Wanneroo WW2 Memorial includes following three men from 2/4th
WX4915 ALBERT ‘BARNEY’ BARNETT FACEY
Enlisted 23 July 1940 and soon after joined 2/4th as a Driver with ‘A’ Company. Barney was KIA on 15 February 1942 aged 23 years, the same day the Allies surrendered to Japan.
WX16407 LACEY GORDON GIBBS was younger brother to Jim Gibbs. He enlisted 25 August 1941 and joined his brother in ‘D’ Company. Lacey and Jim survived the battle at Singapore, became POWs of Japan at Singapore on 15 February 1942.
Lacey and Jim were sons of Jabesz and Florence Gibbs.
Lacey was 27 years old when he lost his life in South China Sea.
WX8958 WILLIAM HERBERT ’JIM’ GIBBS was older brother to Lacey, enlisted 25 October 1940, later joining 2/4th as a Private with ‘D’ Company.

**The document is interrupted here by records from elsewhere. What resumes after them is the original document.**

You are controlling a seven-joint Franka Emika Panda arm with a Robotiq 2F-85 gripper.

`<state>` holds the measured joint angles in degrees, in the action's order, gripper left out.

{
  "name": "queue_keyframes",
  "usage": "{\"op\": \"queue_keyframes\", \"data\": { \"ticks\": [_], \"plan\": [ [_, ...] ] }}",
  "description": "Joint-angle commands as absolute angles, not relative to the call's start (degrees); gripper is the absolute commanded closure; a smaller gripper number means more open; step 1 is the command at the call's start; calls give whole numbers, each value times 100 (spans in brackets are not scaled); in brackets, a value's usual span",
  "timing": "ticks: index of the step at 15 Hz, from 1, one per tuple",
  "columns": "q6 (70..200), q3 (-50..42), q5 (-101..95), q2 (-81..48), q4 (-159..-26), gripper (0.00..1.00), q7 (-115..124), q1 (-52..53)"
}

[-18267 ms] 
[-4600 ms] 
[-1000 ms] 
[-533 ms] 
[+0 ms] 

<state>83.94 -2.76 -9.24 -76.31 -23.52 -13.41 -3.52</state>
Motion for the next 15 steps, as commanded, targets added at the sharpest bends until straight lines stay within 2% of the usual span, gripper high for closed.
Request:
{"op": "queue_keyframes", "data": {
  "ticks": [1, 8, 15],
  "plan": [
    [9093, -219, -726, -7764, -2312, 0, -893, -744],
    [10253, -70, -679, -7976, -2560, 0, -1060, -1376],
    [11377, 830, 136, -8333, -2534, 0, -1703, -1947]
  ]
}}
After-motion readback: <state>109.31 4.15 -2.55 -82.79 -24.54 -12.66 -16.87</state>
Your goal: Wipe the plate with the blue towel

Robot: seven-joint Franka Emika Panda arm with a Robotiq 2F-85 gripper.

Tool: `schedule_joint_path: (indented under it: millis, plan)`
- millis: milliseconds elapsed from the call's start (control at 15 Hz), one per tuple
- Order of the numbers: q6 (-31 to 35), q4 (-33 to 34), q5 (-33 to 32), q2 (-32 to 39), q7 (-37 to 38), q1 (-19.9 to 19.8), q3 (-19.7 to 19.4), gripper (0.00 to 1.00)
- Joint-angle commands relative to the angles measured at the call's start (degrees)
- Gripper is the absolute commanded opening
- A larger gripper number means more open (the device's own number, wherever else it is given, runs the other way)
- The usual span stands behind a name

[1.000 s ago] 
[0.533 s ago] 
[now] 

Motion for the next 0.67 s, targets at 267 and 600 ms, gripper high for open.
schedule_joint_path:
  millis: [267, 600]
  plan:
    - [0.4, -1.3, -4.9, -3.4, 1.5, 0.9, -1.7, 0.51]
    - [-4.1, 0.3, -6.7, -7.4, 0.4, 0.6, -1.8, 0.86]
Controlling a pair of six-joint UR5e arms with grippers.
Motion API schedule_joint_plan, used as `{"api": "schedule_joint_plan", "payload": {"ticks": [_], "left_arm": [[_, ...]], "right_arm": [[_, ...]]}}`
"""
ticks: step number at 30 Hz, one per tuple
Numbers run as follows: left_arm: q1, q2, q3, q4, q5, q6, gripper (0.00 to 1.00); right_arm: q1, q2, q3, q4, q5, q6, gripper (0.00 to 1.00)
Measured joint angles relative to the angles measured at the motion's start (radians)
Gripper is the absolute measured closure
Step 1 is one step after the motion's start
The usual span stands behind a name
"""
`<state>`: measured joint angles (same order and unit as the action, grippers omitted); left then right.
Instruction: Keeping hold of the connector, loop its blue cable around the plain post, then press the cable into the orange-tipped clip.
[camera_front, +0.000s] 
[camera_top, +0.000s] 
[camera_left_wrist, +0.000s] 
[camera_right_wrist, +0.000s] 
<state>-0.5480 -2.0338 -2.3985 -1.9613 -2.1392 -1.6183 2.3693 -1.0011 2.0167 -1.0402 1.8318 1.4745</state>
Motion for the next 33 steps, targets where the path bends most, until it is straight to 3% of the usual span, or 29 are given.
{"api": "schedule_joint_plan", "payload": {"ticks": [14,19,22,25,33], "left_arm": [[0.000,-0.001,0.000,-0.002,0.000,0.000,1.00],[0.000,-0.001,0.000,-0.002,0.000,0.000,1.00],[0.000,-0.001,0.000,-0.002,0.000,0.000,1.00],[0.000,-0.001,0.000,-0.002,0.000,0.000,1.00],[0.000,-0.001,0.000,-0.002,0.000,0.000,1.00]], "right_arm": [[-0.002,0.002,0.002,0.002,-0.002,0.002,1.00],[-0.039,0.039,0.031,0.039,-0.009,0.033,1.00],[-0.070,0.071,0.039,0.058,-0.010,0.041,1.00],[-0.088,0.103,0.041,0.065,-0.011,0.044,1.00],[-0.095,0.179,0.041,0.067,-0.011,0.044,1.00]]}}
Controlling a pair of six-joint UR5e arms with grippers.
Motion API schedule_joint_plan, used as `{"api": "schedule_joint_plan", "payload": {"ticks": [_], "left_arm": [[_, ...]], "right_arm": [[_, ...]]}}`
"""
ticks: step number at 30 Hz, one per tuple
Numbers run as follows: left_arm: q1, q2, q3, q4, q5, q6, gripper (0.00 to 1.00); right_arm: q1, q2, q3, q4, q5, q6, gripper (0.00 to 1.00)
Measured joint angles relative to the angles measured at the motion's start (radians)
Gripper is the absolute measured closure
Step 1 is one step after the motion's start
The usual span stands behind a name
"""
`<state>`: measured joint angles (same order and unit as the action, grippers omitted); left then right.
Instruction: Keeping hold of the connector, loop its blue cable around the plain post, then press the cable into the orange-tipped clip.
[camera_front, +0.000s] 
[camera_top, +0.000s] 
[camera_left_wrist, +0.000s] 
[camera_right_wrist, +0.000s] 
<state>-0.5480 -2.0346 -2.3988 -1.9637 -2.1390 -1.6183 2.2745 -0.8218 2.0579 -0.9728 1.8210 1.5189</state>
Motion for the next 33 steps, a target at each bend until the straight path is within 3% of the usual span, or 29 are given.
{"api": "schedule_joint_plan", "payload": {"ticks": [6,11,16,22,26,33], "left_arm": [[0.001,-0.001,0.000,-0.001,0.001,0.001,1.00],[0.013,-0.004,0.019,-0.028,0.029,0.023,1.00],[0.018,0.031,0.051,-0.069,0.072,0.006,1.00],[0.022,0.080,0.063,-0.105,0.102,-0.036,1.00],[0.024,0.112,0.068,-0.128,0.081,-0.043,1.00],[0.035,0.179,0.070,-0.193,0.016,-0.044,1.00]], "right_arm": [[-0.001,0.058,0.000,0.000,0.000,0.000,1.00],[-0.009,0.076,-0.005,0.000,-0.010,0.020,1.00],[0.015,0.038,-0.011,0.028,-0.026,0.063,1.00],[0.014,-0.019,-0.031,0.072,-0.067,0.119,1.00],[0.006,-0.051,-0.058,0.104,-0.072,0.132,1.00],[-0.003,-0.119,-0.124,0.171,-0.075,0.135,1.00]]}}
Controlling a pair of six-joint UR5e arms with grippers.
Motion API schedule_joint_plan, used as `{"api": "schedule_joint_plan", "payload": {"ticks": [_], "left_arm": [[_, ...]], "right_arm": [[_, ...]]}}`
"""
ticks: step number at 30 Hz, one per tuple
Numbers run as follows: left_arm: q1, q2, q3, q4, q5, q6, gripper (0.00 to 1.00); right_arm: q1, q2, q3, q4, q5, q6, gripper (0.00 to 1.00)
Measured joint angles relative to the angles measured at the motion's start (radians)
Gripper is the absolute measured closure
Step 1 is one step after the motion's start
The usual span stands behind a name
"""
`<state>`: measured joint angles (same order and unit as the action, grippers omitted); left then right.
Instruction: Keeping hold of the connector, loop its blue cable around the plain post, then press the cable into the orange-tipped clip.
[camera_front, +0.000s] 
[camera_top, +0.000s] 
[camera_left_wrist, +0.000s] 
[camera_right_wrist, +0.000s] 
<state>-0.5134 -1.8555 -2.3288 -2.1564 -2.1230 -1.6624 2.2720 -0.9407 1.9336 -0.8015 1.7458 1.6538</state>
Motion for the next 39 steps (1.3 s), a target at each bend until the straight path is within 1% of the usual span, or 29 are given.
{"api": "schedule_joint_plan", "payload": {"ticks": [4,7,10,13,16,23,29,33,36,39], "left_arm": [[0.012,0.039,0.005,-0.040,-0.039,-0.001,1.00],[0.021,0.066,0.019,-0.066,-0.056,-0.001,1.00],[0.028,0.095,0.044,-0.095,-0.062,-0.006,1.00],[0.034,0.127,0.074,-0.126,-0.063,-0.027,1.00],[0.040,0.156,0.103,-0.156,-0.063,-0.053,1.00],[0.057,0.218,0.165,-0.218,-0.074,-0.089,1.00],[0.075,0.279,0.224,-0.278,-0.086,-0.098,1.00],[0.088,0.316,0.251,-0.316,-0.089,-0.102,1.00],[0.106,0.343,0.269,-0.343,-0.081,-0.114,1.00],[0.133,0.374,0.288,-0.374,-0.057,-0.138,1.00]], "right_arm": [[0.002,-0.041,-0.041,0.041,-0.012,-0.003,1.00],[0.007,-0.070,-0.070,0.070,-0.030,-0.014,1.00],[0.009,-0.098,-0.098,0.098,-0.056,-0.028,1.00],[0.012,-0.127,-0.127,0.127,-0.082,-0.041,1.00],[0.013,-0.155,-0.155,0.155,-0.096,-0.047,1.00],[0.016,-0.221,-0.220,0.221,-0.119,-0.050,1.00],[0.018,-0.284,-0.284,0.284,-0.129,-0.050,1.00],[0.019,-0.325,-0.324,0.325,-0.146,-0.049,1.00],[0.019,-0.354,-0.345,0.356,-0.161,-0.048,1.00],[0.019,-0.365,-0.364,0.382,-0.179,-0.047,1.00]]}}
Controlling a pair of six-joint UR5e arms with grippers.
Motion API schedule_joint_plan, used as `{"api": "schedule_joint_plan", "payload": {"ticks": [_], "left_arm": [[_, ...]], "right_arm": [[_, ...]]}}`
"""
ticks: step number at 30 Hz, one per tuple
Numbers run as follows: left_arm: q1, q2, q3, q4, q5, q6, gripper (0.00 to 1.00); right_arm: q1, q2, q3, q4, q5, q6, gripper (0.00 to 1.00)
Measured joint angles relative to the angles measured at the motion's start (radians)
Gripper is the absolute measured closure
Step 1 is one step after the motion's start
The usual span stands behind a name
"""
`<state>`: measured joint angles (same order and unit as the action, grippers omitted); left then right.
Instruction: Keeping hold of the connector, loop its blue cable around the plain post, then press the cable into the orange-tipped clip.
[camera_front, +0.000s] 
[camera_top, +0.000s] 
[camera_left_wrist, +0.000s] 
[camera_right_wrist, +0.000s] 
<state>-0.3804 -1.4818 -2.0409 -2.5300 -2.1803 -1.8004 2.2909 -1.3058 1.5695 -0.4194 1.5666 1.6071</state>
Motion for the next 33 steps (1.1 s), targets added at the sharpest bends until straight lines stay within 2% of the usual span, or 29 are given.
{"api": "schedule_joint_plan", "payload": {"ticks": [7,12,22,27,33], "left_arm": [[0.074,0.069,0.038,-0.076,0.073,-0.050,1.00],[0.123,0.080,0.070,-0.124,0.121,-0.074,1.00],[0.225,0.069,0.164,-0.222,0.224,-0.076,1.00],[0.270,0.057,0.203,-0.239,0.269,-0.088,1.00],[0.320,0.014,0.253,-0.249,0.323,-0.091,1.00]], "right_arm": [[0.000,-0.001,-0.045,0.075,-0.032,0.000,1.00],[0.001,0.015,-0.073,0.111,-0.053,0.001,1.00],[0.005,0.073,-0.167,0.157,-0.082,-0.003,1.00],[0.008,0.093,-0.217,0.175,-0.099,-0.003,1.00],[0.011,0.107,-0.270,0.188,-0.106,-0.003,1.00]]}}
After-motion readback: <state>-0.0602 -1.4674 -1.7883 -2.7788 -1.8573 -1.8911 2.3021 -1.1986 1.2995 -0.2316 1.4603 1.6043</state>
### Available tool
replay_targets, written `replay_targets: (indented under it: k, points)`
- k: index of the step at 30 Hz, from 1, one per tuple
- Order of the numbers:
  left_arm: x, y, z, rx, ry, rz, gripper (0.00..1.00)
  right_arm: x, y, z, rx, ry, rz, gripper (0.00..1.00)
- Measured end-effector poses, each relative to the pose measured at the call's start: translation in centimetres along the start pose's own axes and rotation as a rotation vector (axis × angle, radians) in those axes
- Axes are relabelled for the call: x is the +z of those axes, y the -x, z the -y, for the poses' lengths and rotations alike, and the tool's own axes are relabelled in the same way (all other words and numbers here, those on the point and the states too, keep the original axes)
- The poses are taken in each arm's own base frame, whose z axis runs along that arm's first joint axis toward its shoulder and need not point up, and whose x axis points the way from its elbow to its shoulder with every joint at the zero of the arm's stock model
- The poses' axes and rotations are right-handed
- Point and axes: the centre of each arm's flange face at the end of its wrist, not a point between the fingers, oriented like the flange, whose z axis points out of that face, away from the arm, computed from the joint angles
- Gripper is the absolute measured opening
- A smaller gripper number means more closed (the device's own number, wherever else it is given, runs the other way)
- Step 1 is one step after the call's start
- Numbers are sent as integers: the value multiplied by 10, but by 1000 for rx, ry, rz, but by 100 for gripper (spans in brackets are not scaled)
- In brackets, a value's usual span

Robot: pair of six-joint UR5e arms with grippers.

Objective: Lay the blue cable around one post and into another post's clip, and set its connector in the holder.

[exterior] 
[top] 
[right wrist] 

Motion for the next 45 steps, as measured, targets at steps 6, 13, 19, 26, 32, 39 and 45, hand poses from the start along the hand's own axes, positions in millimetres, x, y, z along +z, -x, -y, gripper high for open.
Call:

‘A’ Force made up of 3,000 POWs, departed Singapore Harbour 14 May 1942, sailing for the south west coast of Burma to Victoria Point where most of Green Force (about 1,000 men) was offloaded to either repair and enlarge the aerodrome or working on the wharf loading/unloading cargo, most of which was of fuel. The remaining POWs sailed to Tavoy or Ye to again repair/enlarge aerodromes left damaged by the British prior to their evacuation of Burma.
By mid September 1942, the three airfields were completed and POWs began making their journeys to Thanbyuzayat (head of the railway in Burma). Journeys included marches and various small boat trips.
Their first work Camp was Kendau 4.8 km, Thetkaw 14km, Meiloe 75km, and finally Augganaung 105km from May to December 1943 when the Japanese informed the men the railway was completed. The POWs had slaved through the wet season existing on little food, Japanese bashings and tropical illnesses and tropical ulcers.
The POWs were now moved south to one of the larger Camps in Thailand, including Tamarkan and Kanchanaburi. Those too ill to survive the journey by train were left in the care of POW medical staff and died in Burma.
It was at these Thai Camps men considered ‘fit’ were selected by the Japanese to work in Japan with what would become known at ‘Rakuyo Maru’ party. The journey first included a train trip to French Indo-China to Saigon where it was planned the men would leave by ship for Japan. After several weeks in Saigon during which time the POWs worked on the wharves, the Japanese conceded the American Submarines had too successfully blockaded their ships leaving Saigon.
The decision was made to return POWs by train to Singapore where several weeks after their arrival the men were finally crammed into the hull of ‘Rakuyo Maru’ which sailed out of Singapore Harbour and was sunk by an American submarine about 14 September 1944. Only a small number of POWs were miraculously saved from the South China Sea.